Note that in line 43 nothing special happens. The code just sends factorial in the same way it would, had the selector been any other. In particular we can see that there is no special manipulation of the stack here.

This doesn't mean that there cannot be optimizations in the underlying native code. But that is a different discussion. It is the execution model the one that matters to the programmer because any optimization underneath bytecodes is meant to support this model at the conceptual level.

UPDATE

Interestingly, the non-recursive version

factorial2
  | f |
  f := 1.
  2 to: self do: [:i | f := f * i].
  ^f

is a little bit slower that the recursive one (Pharo). The reason must be that the overhead associated to increasing i is a little bit greater than the recursive send mechanism.

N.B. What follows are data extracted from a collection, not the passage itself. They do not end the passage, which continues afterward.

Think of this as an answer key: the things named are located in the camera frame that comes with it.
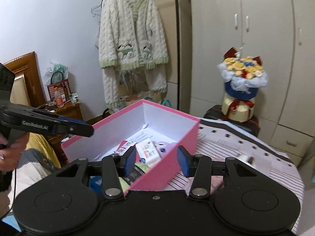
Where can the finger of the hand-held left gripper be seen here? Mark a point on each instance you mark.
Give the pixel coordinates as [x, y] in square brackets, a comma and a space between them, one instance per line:
[73, 127]

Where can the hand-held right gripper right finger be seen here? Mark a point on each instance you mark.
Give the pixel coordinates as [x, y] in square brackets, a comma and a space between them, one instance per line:
[183, 162]

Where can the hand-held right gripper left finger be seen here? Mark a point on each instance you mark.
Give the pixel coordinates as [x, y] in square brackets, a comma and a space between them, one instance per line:
[130, 163]

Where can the green white packet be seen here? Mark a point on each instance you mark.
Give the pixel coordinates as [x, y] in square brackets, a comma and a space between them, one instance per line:
[141, 170]

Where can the pink cardboard box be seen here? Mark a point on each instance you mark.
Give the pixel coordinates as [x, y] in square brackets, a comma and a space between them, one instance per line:
[167, 157]

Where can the small red white packet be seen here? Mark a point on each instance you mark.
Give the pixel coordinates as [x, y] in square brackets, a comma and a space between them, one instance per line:
[125, 147]

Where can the white colourful printed packet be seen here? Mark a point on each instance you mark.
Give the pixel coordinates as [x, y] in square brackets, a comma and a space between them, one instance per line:
[147, 151]

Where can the blue packet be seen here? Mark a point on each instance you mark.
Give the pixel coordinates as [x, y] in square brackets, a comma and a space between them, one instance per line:
[96, 183]

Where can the person's left hand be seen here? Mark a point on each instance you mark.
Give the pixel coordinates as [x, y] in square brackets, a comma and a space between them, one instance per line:
[12, 156]

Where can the wooden nightstand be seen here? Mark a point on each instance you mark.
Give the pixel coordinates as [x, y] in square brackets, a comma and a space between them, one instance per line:
[73, 113]

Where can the printed paper sheet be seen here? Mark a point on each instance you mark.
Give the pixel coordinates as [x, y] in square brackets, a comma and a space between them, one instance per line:
[137, 136]

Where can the orange drink bottle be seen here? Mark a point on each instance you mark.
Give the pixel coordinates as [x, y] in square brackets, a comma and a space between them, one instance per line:
[59, 99]

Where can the yellow blanket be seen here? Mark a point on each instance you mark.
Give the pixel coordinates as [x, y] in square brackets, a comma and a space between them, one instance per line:
[41, 150]

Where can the brown patterned tote bag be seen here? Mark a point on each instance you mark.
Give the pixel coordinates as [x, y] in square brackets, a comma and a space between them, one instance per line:
[53, 91]

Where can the wooden headboard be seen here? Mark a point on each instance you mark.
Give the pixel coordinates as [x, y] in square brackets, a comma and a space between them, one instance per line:
[32, 78]

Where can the striped tablecloth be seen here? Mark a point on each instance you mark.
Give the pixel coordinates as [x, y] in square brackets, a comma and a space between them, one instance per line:
[233, 147]

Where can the dark suitcase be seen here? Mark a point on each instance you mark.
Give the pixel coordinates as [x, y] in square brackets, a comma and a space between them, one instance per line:
[214, 113]

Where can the clear plastic bag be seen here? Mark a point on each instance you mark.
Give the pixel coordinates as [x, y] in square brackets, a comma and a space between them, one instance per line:
[57, 67]

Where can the gold gift box red ribbon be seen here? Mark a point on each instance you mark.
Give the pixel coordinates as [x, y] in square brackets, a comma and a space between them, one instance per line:
[237, 110]

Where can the white green knitted cardigan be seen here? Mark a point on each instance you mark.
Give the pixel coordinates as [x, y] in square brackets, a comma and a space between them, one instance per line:
[130, 41]

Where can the flower bouquet with blue wrap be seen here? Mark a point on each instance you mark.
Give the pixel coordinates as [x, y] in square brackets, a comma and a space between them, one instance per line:
[242, 68]

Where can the beige wardrobe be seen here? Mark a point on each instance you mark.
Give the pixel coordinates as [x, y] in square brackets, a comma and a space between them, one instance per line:
[270, 54]

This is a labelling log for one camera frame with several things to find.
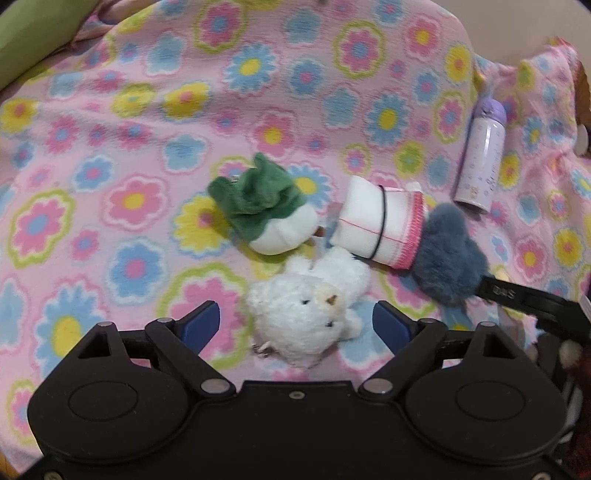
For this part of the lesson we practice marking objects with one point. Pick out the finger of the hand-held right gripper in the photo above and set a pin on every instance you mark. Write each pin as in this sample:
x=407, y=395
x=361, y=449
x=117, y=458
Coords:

Here are the expressions I tried:

[25000 factorial] timeToRun
[25000 factorial2] timeToRun
3
  • 1
    OK, so it's just normal recursive calls. Why then does Pharo not overflow the stack? Can you refer me to anything that describes the execution model? Commented May 7, 2016 at 18:53
  • 2
    @WilfredHughes There are cases when you cannot use recursion because you could exhaust the stack. In the case of factorial this is usually not the case because every recursion is just a call with no arguments and therefore only the receiver and the return address are pushed on the native stack. At the same time, factorial grows so fast that one usually reaches the desired result long before consuming all the stack space. For the execution model pelase take a look to Smalltalk-80 The Language and its Implementation. It's online. Commented May 7, 2016 at 21:33
  • 3
    The url for the book mentioned above is [link] (stephane.ducasse.free.fr/FreeBooks/BlueBook/Bluebook.pdf) Hard to believe the book was written 30 years ago. Commented May 8, 2016 at 5:21
1

IMHO, the initial code that is presumed to have a tail-recursive call to factorial

factorial
        "Answer the factorial of the receiver."

        self = 0 ifTrue: [^ 1].
        self > 0 ifTrue: [^ self * (self - 1) factorial].
        self error: 'Not valid for negative integers'

it isn't, actually. The bytecode reported by Leandro's reply proofs that:

39 <70> self                  ; receiver of outer message *
40 <70> self                  ; receiver of inner message -
41 <76> pushConstant: 1       ; argument of self - 1
42 <B1> send: -               ; subtract
43 <D0> send: factorial       ; send factorial (nothing special here!) 
44 <B8> send: *               ; multiply
45 <7C> returnTop             ; return

before the returnTop there is a send of * instead of factorial. I would have written a message using an accumulator as

factorial: acc
    ^ self = 0
        ifTrue: [ acc ]
        ifFalse: [ self - 1 factorial: acc * self ]

that produces the bytecode reported in this picture.

Btw,

n := 10000.
[n slowFactorial] timeToRun .
[n factorial] timeToRun.
[n factorial: 1] timeToRun.

both the first and second ones takes 29 millisecs, the last one 595 millisecs on a fresh Pharo 9 image. Why so slow?

1

No, Pharo and its VM do not optimize recursive tail calls.

It is apparent from running tests on a Pharo 9 image, and this master thesis on the subject confirms that.

As of today Pharo ships with two factorial methods, one (Integer >> factorial) uses a 2-partition algorithm and is the most efficient, the other looks like this:

Integer >> slowFactorial [
    self > 0
        ifTrue: [ ^ self * (self - 1) factorial ].
    self = 0
        ifTrue: [ ^ 1 ].
    self error: 'Not valid for negative integers'
]

It has an outer recursive structure, but actually still calls the non-recursive factorial method. That probably explains why Massimo Nocentini got nearly identical results when he timed them.

If we try this modified version:

Integer >> recursiveFactorial [
    self > 0
        ifTrue: [ ^ self * (self - 1) recursiveFactorial ].
    self = 0
        ifTrue: [ ^ 1 ].
    self error: 'Not valid for negative integers'
]

we now have a real recursive method, but, as Massimo pointed out, it's still not tail recursive.

This is tail recursive:

tailRecursiveFactorial: acc
^ self = 0
    ifTrue: [ acc ]
    ifFalse: [ self - 1 tailRecursiveFactorial: acc * self ]

Without tail call optimization this version shows by far the worst performance, even compared to recursiveFactorial. I think that's because it burdens the stack with all the redundant intermediate results.